The best age to get married

Tamara Rajakariar
July 20, 2015
Reproduced with Permission
Family Edge

Twenty is much too young to be engaged... Oh, you're 30, and you're not married yet? Whatever age we tie the knot, people are going to have an opinion. But what do the statistics say?

Research has generally told us that the older, the better (younger couples lack the maturity), and that your thirties are as good a time as any. But according to research collected in 2006-2010 (as analysed by Nicholas Wolfinger ), these days the odds of divorce increase by 5% per year for each year after age 32 - across a variety of demographic and social differences. So what's changed?

Wolfinger suggests a few potential reasons - that the experience of staying unmarried past 30, with all its probable relationship history, could work to make someone less fit for or less desiring of marriage. Or perhaps the pool of people left to marry at this age does not represent the cream of the crop.

I'm not sure though - because wouldn't these factors have been at play 20 years ago, when the stats showed no difference for people getting married that late? My first inclination would be to think that the thirty-somethings of this generation, more often than not, are perhaps just as immature as today's teens when it comes to understanding what marriage is and what is involved.

One of my favourite Ted Talks is called " Why 30 is Not the New 20 ," by clinical psychologist Meg Jay. The main gist is that contrary to popular belief today, the twenties is not a decade to throw away - but rather a formative time which is crucial in the preparation for all those "grown-up things" like marriage, career and children. Maybe if more twenty-somethings realised this, they'd be more open to and ready for marriage when it does happen. Because if you've spent a lifetime not caring for the future, it's hard to switch your brain into anything different - and different is what's needed to be ready for marriage.

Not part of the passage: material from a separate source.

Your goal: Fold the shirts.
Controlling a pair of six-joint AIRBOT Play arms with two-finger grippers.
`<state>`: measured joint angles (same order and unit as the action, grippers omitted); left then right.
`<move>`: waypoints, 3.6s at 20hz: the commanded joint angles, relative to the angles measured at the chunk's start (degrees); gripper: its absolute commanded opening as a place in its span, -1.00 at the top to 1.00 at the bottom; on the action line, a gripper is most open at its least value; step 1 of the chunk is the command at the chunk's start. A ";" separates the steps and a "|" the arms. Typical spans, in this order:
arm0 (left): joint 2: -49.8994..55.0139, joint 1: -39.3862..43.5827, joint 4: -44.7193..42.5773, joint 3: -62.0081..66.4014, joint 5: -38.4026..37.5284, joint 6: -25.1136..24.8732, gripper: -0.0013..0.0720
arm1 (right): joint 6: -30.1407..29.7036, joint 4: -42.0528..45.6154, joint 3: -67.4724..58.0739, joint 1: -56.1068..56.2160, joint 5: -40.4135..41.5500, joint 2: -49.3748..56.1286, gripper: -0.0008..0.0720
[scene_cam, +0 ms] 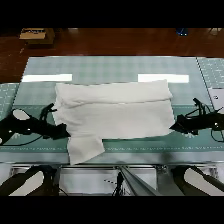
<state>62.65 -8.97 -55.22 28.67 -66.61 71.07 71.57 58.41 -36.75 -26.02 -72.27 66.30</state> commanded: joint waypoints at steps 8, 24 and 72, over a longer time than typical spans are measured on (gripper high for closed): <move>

Perhaps it is the selfishness of our culture that plays into it all as well (doesn't so much come back down to that?). By the time someone reaches 30, being self-centred is a trait that's hard to budge - and a marriage that works is all about self-giving. Not to mention that compromise and changing your habits gets harder as the years go by and you get stuck in your ways.

There are other potential reasons to support the research. Maybe people who get married in their late thirties come up against a little more hardship, for example the struggle to have kids (we all know it gets harder with age) or sickness. Maybe, in a rush to be wedded, they settle for a partner who wasn't the best match for them. Or possibly both partners are quite advanced in their careers by this stage, making it harder to leave time to nurture the relationship.

None of this is to say that I'm discouraging marriage once you've reached 32 - not at all! Every situation is different and I know many a happy marriage that was entered into during later years. But there perhaps are factors that play into the statistics. What do you think? Is there such thing as an ideal age to get married?